- [PROBLEM DETAILS] Tally every line below where "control" appears, then report the total alone.

- [INFORMATION SHOWN]
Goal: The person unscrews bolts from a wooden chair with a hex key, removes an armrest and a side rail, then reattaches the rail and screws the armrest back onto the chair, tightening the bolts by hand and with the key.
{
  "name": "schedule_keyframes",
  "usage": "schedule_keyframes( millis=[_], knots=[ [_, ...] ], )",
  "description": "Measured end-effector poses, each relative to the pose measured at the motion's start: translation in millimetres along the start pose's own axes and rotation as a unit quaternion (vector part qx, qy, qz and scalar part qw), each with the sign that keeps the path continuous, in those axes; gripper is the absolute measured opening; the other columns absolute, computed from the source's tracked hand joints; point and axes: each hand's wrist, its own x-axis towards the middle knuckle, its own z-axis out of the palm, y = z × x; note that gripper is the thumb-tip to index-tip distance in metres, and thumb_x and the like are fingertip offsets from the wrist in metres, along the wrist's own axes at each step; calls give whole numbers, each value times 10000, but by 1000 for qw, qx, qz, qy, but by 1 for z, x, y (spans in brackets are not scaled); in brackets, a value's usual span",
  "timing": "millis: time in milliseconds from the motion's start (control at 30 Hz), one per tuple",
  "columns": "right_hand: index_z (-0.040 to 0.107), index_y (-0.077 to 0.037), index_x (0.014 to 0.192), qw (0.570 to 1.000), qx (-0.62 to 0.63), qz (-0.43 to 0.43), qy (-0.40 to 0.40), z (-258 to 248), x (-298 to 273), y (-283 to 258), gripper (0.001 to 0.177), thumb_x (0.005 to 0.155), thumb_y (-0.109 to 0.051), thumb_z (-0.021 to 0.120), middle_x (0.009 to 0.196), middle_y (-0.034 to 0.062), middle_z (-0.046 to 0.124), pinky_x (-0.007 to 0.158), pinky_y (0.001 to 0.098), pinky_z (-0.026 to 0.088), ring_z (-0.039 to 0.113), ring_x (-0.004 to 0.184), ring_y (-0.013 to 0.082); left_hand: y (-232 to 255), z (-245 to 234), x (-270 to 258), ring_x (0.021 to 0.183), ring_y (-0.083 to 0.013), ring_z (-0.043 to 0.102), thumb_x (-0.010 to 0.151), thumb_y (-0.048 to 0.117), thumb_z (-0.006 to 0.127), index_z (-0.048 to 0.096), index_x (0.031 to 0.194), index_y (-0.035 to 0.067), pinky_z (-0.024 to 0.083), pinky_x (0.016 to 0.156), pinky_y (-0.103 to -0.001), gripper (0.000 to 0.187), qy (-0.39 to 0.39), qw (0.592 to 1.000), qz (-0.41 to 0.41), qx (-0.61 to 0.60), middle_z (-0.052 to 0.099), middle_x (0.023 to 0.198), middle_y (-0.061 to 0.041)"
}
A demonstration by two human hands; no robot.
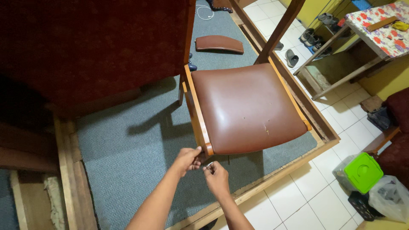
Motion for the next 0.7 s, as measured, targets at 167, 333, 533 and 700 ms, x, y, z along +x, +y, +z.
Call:
schedule_keyframes(
  millis=[167, 333, 533, 700],
  knots=[
    [607, 18, 797, 1000, -4, -5, 7, 1, 0, 0, 232, 850, -146, 763, 667, 138, 649, 618, 361, 515, 573, 606, 183, -2, 2, 3, 585, -118, 598, 930, 177, 697, 655, 872, 30, 517, 511, -269, 163, -23, 997, 71, -6, 659, 729, -59],
    [611, 10, 803, 1000, -18, 0, 0, 0, -1, 1, 222, 845, -150, 759, 670, 130, 654, 626, 353, 521, 606, 601, 186, 2, 4, -1, 604, -113, 611, 908, 119, 703, 679, 902, 53, 511, 544, -259, 70, 4, 994, 108, -11, 668, 745, -41],
    [627, 11, 810, 1000, -8, -12, 8, -1, -1, 5, 203, 835, -145, 755, 677, 127, 669, 625, 357, 522, 613, 600, 192, -5, 5, 0, 589, -126, 596, 960, 178, 682, 642, 876, 42, 536, 544, -270, 165, -25, 997, 46, -55, 624, 713, -45],
    [637, 11, 803, 1000, -5, -2, 4, -4, -1, 6, 207, 837, -153, 760, 670, 121, 673, 626, 345, 524, 608, 601, 176, -4, 2, 0, 597, -126, 604, 926, 101, 698, 656, 899, 41, 538, 550, -276, 78, -15, 995, 73, -63, 626, 727, -40]
  ],
)
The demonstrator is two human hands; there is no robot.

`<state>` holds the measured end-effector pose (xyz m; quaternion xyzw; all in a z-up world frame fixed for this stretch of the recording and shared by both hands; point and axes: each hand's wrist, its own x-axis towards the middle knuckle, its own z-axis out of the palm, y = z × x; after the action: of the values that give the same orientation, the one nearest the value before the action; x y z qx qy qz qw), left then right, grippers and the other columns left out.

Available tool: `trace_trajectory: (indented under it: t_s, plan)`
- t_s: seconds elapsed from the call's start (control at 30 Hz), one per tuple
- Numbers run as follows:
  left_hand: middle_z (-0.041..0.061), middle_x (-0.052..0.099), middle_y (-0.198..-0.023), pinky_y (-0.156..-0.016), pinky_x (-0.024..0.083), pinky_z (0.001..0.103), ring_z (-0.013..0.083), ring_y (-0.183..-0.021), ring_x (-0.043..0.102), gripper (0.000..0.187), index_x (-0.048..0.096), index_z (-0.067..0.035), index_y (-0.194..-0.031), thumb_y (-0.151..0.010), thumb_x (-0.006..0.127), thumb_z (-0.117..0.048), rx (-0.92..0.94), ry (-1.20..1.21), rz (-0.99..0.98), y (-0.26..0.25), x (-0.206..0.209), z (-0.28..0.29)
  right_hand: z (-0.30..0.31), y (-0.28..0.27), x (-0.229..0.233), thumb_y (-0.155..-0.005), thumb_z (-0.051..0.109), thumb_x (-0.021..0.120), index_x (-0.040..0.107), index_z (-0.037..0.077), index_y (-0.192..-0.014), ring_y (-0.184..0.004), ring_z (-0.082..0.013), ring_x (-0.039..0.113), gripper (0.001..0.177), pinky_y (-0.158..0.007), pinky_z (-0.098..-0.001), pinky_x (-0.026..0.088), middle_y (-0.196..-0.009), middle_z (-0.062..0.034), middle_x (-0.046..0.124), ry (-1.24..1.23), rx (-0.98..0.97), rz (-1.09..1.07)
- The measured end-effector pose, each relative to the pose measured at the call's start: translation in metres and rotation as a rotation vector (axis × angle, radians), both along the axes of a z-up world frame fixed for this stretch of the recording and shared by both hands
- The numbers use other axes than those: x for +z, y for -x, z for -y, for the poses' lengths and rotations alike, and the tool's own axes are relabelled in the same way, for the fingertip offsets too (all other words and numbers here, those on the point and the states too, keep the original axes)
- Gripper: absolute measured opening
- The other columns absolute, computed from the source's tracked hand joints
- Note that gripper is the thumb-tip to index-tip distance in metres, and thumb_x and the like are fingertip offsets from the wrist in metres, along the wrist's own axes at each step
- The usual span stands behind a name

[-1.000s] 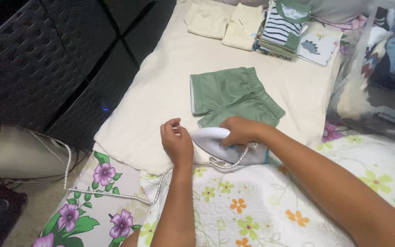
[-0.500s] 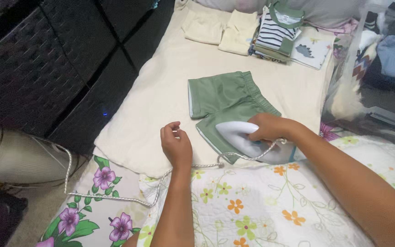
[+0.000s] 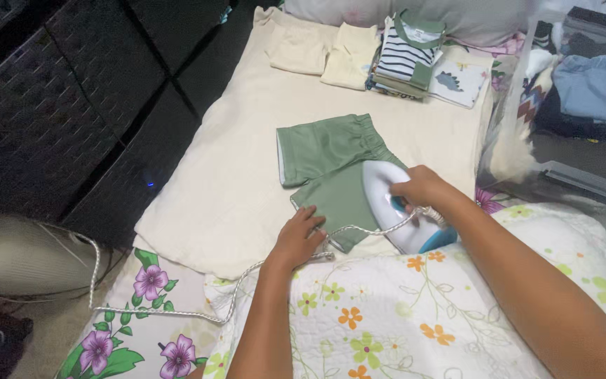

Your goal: The person irons a pair of green shorts and a dark grey t-shirt on a bed. They use a white electric iron to smooth the fabric, folding the items after ironing and placing them in a pile with other folded clothes.

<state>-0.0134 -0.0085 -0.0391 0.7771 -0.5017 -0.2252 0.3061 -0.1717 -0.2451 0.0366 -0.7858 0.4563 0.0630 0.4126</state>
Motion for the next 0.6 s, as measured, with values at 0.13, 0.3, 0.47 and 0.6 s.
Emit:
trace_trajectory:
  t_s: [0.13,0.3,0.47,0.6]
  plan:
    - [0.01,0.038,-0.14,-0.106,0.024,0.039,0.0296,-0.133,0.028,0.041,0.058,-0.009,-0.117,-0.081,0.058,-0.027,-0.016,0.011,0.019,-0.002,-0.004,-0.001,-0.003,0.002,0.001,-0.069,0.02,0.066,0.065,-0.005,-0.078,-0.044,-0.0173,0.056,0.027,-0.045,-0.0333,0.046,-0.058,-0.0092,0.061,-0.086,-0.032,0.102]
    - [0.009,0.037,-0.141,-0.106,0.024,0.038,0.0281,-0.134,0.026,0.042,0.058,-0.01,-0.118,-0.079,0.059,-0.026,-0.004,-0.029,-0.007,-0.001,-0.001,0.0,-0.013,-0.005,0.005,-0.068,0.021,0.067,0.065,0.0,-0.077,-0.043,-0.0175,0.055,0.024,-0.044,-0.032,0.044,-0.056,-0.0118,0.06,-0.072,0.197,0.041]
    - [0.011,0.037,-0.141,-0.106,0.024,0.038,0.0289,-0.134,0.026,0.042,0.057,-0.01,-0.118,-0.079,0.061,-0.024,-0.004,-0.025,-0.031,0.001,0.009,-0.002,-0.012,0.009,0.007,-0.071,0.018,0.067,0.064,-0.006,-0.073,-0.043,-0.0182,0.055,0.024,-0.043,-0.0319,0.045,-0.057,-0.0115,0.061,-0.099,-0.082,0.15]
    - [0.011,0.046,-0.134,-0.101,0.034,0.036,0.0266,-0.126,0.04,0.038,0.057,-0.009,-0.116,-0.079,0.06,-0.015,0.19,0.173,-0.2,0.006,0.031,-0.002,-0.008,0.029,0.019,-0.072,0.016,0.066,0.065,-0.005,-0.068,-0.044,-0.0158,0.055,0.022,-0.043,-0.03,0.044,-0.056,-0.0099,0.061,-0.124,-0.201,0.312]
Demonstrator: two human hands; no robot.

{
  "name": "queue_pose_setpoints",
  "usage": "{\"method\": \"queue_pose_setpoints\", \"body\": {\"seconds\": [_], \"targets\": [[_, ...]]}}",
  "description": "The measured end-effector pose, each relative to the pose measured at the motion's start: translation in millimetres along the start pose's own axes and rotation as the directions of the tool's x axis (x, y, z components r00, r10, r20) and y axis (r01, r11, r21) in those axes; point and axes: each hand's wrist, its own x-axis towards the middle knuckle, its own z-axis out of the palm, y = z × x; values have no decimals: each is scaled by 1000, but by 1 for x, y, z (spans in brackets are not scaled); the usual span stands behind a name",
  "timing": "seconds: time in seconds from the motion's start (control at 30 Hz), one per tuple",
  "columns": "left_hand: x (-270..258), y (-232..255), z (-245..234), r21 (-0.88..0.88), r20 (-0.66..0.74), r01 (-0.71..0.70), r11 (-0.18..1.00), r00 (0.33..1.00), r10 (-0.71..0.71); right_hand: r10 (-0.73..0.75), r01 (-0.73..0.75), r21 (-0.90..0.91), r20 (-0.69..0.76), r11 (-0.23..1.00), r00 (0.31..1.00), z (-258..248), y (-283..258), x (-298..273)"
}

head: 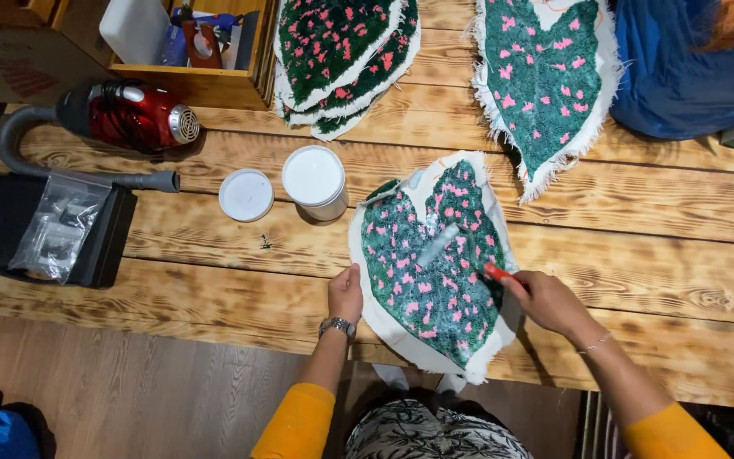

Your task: Applying and spreading white glue onto the backing of heart-shaped leaf-patterned rugs using a roller and a scraper.

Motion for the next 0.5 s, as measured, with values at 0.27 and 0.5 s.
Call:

- [TASK RESULT] 3